[DATA TO EXAMINE Boundary: Start]
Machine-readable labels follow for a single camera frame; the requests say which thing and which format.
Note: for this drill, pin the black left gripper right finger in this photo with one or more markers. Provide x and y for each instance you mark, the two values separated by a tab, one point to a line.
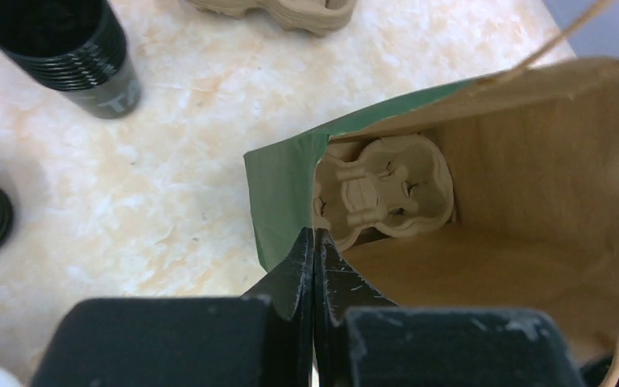
363	338

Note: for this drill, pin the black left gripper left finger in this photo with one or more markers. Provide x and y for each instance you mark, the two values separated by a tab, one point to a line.
260	338

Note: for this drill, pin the cardboard cup carrier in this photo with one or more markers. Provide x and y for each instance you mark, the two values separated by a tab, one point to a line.
398	185
316	17

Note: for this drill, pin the green brown paper bag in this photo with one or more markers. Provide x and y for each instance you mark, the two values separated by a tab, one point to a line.
534	159

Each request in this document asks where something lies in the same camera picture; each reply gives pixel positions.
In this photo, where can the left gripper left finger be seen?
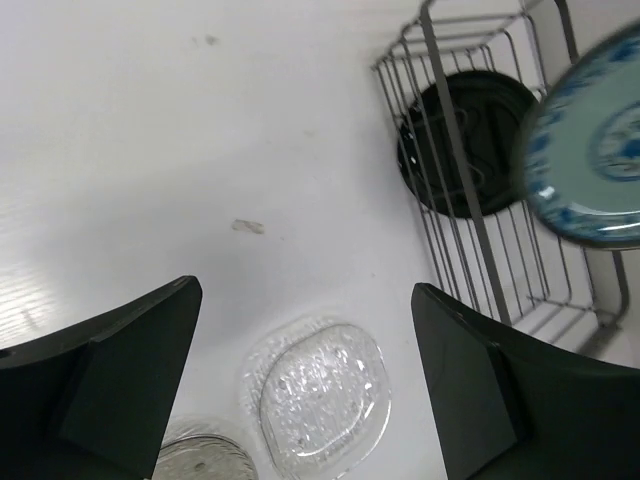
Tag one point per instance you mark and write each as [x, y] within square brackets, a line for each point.
[93, 400]

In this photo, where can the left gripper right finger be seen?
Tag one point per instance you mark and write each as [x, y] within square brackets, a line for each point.
[509, 406]

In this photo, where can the smoky clear square plate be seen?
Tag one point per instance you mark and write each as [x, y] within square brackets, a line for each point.
[203, 448]

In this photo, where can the clear glass square plate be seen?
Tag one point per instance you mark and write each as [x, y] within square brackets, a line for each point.
[316, 397]

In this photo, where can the blue patterned round plate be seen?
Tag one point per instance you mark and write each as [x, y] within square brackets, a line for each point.
[577, 163]

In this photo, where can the black round plate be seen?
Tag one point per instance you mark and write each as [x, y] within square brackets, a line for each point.
[490, 108]

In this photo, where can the grey wire dish rack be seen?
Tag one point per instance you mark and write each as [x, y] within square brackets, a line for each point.
[507, 266]

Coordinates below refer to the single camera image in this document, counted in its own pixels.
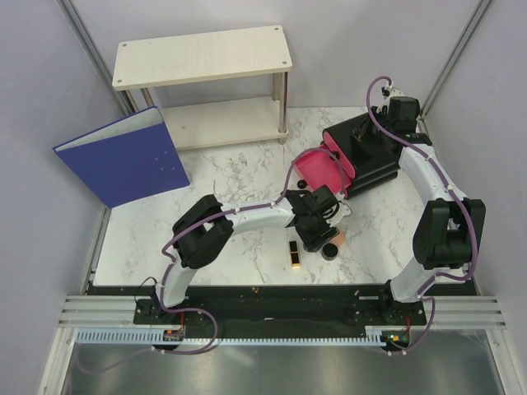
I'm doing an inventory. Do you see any pink top drawer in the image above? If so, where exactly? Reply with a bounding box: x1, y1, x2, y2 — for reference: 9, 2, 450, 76
322, 130, 356, 180

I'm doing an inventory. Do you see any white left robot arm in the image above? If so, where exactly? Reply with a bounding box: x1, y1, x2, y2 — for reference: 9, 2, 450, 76
152, 188, 352, 323

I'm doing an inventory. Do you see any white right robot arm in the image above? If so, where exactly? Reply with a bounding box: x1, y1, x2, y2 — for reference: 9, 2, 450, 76
326, 114, 486, 324

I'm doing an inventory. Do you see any peach makeup sponge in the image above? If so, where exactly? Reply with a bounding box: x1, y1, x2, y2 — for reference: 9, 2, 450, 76
332, 231, 346, 247

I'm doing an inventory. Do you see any black drawer organizer cabinet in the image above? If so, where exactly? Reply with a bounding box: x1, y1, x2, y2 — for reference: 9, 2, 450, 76
324, 114, 399, 199

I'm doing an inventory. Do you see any black round jar right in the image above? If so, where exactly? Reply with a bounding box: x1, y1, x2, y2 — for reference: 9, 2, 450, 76
321, 243, 339, 261

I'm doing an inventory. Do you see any black gold lipstick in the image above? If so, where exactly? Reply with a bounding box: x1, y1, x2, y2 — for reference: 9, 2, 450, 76
288, 240, 301, 267

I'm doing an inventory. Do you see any white two-tier wooden shelf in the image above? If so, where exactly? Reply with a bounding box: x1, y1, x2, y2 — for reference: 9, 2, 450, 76
112, 25, 292, 150

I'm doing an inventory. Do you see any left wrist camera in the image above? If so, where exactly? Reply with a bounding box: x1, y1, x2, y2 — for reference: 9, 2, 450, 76
311, 185, 338, 214

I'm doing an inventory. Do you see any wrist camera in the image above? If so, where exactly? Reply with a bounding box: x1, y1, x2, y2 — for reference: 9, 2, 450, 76
388, 96, 420, 128
311, 185, 338, 214

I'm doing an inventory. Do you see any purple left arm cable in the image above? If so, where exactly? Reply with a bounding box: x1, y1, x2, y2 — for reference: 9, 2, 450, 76
152, 150, 345, 356

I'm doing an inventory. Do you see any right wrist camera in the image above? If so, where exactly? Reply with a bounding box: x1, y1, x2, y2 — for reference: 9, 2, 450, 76
388, 96, 420, 128

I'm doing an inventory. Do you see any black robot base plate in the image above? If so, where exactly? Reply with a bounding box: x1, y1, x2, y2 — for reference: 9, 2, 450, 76
133, 285, 427, 337

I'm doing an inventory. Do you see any blue ring binder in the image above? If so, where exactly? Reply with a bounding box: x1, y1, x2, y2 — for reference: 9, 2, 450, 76
54, 106, 190, 208

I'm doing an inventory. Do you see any white slotted cable duct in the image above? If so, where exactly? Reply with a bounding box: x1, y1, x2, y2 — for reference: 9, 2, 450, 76
76, 327, 410, 349

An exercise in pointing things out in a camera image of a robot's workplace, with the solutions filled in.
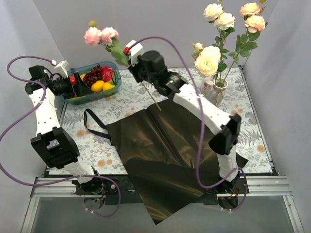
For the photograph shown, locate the pink double rose stem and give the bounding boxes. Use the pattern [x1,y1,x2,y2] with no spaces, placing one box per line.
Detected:
[84,19,162,112]

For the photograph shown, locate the peach rose stem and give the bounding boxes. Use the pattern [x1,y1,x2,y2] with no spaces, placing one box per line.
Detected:
[224,0,268,80]

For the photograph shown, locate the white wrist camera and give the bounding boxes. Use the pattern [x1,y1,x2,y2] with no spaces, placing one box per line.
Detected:
[123,40,144,67]
[54,60,69,78]

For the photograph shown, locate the cream bud flower stem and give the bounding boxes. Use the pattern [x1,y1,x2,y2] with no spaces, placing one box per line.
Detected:
[204,0,235,87]

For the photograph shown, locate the teal plastic fruit basket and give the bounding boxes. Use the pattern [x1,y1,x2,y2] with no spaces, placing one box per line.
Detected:
[60,61,121,105]

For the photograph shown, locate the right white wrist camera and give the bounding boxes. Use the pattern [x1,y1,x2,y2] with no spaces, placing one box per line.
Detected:
[123,40,144,67]

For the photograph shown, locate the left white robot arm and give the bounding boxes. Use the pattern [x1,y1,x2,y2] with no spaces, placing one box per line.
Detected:
[25,65,104,194]

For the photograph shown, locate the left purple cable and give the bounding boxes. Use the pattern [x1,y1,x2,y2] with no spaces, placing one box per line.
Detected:
[0,55,121,218]

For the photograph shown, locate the black paper cone wrapper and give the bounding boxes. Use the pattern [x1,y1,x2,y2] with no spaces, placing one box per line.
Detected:
[105,98,248,226]

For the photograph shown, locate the aluminium rail frame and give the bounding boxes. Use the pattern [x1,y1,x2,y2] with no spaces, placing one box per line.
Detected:
[20,65,304,233]

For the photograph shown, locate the white rose stem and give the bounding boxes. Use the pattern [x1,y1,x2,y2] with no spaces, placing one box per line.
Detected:
[192,42,227,82]

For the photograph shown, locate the pink dragon fruit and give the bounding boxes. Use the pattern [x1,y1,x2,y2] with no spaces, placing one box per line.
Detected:
[101,66,117,85]

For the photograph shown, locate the purple cable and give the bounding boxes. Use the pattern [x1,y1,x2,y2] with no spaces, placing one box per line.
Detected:
[0,55,121,218]
[131,36,249,212]

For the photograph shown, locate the white ceramic vase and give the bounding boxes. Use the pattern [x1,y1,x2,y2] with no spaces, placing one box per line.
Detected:
[206,79,228,107]

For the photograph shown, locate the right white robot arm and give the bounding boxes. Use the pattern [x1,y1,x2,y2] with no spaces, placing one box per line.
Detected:
[124,48,241,193]

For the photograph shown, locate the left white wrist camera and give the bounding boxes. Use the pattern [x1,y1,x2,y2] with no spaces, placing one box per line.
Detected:
[54,60,69,78]

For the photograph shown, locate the red apple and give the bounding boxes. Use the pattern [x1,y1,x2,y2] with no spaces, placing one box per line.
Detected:
[69,76,76,85]

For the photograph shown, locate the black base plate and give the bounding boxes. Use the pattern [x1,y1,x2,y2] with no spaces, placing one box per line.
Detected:
[71,175,249,208]

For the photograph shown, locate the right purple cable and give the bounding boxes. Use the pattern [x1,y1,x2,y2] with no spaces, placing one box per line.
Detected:
[131,36,249,212]

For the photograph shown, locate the yellow lemon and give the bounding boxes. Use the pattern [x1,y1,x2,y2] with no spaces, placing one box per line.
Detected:
[102,83,115,91]
[91,80,104,93]

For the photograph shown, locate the dark red grapes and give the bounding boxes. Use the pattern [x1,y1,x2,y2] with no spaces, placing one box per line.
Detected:
[83,64,103,88]

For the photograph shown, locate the floral table mat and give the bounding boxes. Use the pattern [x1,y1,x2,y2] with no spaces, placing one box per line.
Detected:
[59,67,272,175]

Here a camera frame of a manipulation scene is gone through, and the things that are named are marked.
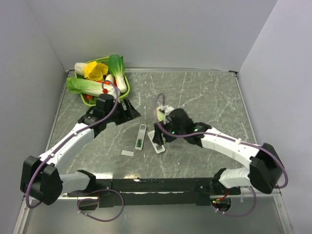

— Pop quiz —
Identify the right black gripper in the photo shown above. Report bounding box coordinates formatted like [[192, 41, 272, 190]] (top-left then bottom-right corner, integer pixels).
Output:
[[152, 118, 185, 146]]

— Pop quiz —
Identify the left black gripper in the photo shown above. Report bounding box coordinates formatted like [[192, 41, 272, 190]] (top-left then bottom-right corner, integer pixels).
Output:
[[104, 97, 139, 125]]

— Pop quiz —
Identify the white universal AC remote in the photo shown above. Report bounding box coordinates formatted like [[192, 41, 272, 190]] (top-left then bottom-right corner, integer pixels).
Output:
[[147, 130, 166, 154]]

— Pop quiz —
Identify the long white remote control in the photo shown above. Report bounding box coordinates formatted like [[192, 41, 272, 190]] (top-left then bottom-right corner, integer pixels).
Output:
[[135, 124, 147, 151]]

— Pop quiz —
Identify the white battery cover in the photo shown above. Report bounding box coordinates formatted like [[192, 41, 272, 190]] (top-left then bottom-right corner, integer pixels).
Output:
[[121, 150, 134, 157]]

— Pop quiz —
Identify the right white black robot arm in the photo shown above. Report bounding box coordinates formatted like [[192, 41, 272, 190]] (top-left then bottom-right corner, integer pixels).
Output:
[[153, 105, 285, 194]]

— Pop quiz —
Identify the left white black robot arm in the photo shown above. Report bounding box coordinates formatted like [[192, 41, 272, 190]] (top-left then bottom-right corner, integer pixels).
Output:
[[20, 94, 141, 205]]

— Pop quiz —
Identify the green plastic basket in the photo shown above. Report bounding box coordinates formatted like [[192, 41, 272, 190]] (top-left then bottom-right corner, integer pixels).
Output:
[[74, 56, 130, 106]]

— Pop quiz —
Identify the green napa cabbage half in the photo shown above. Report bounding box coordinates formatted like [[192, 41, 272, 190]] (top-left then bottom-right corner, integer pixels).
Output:
[[155, 108, 165, 122]]

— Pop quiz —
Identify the white radish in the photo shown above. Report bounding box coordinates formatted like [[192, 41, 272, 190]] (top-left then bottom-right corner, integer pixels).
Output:
[[104, 74, 115, 85]]

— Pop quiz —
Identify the green white bok choy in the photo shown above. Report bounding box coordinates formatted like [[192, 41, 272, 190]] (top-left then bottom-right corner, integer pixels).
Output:
[[108, 55, 127, 93]]

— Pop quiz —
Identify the long green white cabbage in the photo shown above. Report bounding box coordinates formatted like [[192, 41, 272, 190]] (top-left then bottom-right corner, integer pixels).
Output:
[[66, 77, 117, 98]]

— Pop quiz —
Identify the yellow leafed cabbage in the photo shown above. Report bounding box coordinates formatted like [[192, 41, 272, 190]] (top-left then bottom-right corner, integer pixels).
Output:
[[74, 61, 108, 81]]

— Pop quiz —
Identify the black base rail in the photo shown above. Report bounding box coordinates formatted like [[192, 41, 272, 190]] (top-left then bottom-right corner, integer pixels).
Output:
[[67, 177, 241, 208]]

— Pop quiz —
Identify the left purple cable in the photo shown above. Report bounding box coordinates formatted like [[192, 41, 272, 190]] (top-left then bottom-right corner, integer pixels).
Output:
[[24, 80, 125, 222]]

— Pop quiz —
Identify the purple cable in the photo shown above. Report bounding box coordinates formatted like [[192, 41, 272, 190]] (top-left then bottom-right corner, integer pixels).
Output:
[[155, 93, 290, 217], [24, 80, 125, 222]]

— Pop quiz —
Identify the aluminium frame rail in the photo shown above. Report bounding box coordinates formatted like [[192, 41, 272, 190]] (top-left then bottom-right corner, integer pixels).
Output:
[[240, 185, 282, 198]]

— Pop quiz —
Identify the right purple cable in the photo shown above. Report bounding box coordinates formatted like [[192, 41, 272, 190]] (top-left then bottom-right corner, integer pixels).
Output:
[[155, 93, 290, 217]]

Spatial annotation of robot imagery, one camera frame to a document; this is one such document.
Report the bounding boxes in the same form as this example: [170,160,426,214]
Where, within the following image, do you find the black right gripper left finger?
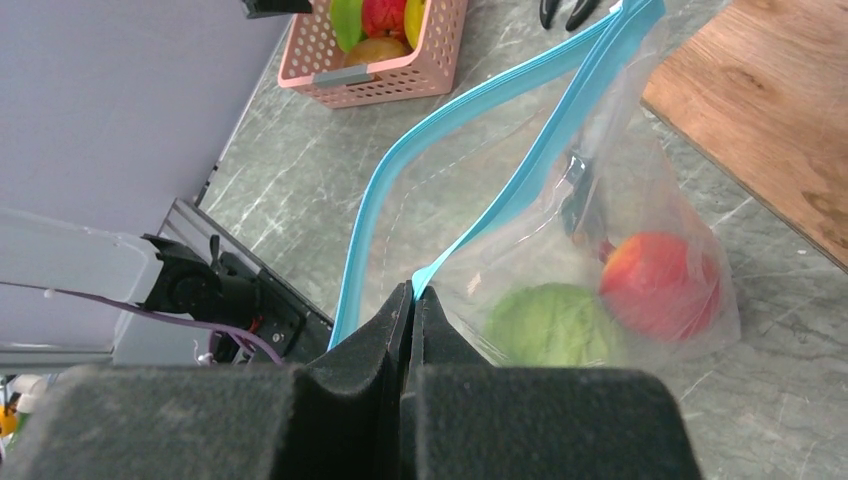
[1,283,415,479]

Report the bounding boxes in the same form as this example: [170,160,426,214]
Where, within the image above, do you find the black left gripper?
[241,0,313,19]

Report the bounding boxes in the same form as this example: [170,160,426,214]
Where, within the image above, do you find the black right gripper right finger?
[400,288,702,479]

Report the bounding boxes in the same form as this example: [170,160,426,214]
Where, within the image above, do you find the green cabbage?
[482,283,625,367]

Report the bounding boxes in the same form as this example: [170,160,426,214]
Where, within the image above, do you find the clear zip top bag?
[330,1,741,368]

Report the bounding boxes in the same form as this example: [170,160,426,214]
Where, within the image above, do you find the red apple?
[599,231,721,342]

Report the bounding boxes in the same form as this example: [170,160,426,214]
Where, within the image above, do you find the pink perforated plastic basket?
[277,1,468,109]

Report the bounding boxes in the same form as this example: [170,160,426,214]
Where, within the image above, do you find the green bell pepper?
[329,0,366,53]

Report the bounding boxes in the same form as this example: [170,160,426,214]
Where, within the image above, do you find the red bell pepper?
[361,0,406,41]

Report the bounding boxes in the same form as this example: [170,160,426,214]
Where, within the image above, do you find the yellow bell pepper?
[404,0,427,50]

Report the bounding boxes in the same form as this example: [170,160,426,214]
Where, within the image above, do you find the black pliers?
[538,0,601,33]

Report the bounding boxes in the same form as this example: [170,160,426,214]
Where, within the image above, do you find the wooden board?
[643,1,847,267]

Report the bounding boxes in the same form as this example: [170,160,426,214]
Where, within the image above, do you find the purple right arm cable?
[0,281,286,369]

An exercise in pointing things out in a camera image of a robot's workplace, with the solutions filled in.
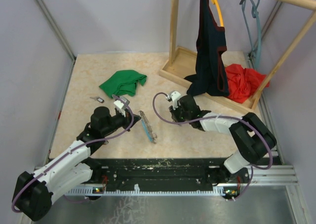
[DATA TO EXAMINE Boundary: End]
Among the records, count every line where "aluminium" appears. Reply with the total alone.

2